Nike a récemment été accusé d’utiliser la main-d’œuvre Ouïghours dans des usines chinoises. La marque rejoint la longue liste des entreprises ayant recours à cette minorité dans leur processus de production. Le peuple Ouïghours reste soumis à la répression et à une totale surveillance du gouvernement Chinois.
L’association des Ouïghours de France a déposé plainte contre Nike le 24 février dernier pour “pratiques commerciales trompeuses” et “complicité de recel de biens provenant de travail forcé”. L’entreprise est accusée de subvenir directement ou indirectement au travail forcé des Ouïghours, au Xinjiang, à l’ouest de la Chine. Selon l’avocat de l’association Mourad Battikh, 9 800 travailleurs ouïghours auraient été transférés dans des usines affiliées à Nike depuis 2007.
Ce n’est pas la seule marque soupçonnée d’avoir recours à ce type de travaux forcés. Ainsi, selon l’ASPI, l’Institut Australien de Stratégies Politiques, 83 marques feraient appel à des usines de sous-traitance en Chine utilisant la main-d’œuvre Ouïghour. Parmi ces marques se trouvent des entreprises d’automobiles (Mercedes-Benz, BMW), d’autres liées à l’électronique (Apple, Samsung), mais les plus concernés sont surtout des marques de textiles (Nike, Adidas, Lacoste, H&M). Cela s’explique car la région est riche en ressources naturelles, et tout particulièrement en coton. En 2019, un cinquième de la production mondiale de coton a été produit au Xinjiang. Le président chinois Xi Jinping souhaite ainsi garder la mainmise sur ce territoire si stratégique.
Cependant, la région est composée principalement de Ouïghours, une population turcophone à majorité musulmane. Cela représente une différence de valeurs, de croyances et de langues, avec le reste du pays. Une différence qui fait barrière à l’unification du pays et au contrôle de la région très attractive.
Ainsi, le gouvernement chinois semble vouloir effacer peu à peu cette culture si différente de la culture traditionnelle chinoise. Le peuple Ouïghour est constamment surveillé : des checkpoints sont installés devant les mosquées, des systèmes de reconnaissance faciale sont placés aux endroits stratégiques, et des plateformes de renseignement très élaborées sont utilisées. Grâce à cela, le gouvernement chinois recueille la moindre information pouvant paraître suspecte. Ainsi, la détention d’un coran, la présence d’une application de prière sur son téléphone, le fait de ne pas manger de porc ou de se rendre régulièrement à la mosquée sont considérés comme des critères d’extrémisme religieux.
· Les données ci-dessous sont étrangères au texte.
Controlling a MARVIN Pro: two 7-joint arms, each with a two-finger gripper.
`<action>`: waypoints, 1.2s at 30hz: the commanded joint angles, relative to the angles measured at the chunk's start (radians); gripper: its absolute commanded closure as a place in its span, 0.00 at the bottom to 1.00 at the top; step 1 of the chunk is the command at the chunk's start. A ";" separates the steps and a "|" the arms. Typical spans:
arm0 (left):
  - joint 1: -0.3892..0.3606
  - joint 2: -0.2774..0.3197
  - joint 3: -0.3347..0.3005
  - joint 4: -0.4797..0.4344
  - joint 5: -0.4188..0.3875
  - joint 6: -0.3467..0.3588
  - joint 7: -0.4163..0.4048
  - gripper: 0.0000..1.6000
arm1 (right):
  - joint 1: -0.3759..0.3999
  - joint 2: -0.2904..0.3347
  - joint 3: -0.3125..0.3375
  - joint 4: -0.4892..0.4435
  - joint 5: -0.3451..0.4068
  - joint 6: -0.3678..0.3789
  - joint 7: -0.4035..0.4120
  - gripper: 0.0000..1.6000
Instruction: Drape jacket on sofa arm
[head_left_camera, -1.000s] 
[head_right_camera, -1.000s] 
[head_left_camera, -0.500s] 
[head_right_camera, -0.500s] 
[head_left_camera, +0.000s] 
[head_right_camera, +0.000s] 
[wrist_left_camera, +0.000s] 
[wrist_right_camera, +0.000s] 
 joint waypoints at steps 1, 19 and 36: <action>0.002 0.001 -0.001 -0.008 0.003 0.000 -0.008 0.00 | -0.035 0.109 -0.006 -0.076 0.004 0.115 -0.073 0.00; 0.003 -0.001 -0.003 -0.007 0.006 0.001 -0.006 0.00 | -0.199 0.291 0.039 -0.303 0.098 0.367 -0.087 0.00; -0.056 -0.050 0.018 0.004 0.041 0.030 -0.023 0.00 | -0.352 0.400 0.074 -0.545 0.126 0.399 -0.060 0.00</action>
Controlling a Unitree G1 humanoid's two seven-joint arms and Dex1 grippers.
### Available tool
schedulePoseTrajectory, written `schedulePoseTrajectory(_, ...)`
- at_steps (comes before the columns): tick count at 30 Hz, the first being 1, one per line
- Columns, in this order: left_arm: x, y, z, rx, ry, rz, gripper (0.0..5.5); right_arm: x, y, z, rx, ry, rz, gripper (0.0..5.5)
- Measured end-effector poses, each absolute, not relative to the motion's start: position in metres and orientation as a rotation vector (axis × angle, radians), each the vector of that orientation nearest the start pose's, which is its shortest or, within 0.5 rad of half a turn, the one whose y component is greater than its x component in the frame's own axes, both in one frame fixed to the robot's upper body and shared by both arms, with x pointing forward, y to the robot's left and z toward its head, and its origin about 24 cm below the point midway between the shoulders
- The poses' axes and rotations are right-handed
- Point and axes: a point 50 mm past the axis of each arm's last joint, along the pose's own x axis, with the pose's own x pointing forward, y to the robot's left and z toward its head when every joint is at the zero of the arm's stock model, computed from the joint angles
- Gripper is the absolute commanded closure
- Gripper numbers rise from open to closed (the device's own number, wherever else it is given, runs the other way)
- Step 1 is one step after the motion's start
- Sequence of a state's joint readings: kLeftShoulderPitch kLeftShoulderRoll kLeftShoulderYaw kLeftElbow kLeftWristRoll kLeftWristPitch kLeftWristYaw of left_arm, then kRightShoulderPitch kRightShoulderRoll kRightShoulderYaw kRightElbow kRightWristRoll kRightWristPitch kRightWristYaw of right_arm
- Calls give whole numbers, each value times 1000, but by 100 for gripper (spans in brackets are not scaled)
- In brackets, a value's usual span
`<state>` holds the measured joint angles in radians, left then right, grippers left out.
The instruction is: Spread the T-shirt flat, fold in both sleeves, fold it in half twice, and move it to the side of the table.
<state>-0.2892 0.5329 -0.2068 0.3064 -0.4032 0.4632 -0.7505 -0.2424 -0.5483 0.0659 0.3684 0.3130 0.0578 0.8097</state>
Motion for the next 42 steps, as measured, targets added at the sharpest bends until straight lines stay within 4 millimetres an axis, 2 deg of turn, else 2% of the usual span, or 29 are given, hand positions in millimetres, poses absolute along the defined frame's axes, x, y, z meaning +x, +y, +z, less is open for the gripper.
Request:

Selon une enquête du Monde, l’Etat chinois va même jusqu’à envoyer des cadres dormir dans les foyers Ouïghours, afin d’observer leur vie privée et détecter le moindre comportement 《 suspect 》. Sans oublier les nombreux attentats attribués aux Ouïghours, ayant eu lieu dans la région entre 2008 et 2016, qui n’ont fait qu’accentuer leur surveillance et leur répression.
Dès 2017, la Chine a commencé l’arrestation massive de plusieurs milliers de Ouïghours. Toute personne présentant des signes de « radicalisation » est arrêtée puis envoyée dans des camps d’internement. En 2019, le gouvernement américain a estimé le nombre de prisonniers à trois millions. Selon les témoignages d’anciens détenus, les Ouïghours y vivent dans des conditions de vie inhumaines. Les musulmans seraient obligés de manger du porc et de boire de l’alcool, et des femmes auraient été stérilisées de force.
La Chine se défend en indiquant qu’il s’agit d’une lutte contre le terrorisme et le séparatisme, mais en aucun cas un combat contre une minorité ou une ethnie. Les individus arrêtés seraient en réalité transférés dans des camps de formation professionnelle, afin de les éloigner de l’extrémisme religieux.
De son côté, la France a récemment dénoncé un système de répression mis en place par la Chine. Le ministre des Affaires Étrangères Jean Yves le Drian a ainsi déclaré devant le conseil de l’ONU du 24 février : « De la région chinoise du Xinjiang, nous parviennent des témoignages et des documents concordants, qui font état de pratiques injustifiables à l’encontre des Ouïghours, et d’un système de surveillance et de répression institutionnalisé à grande échelle ».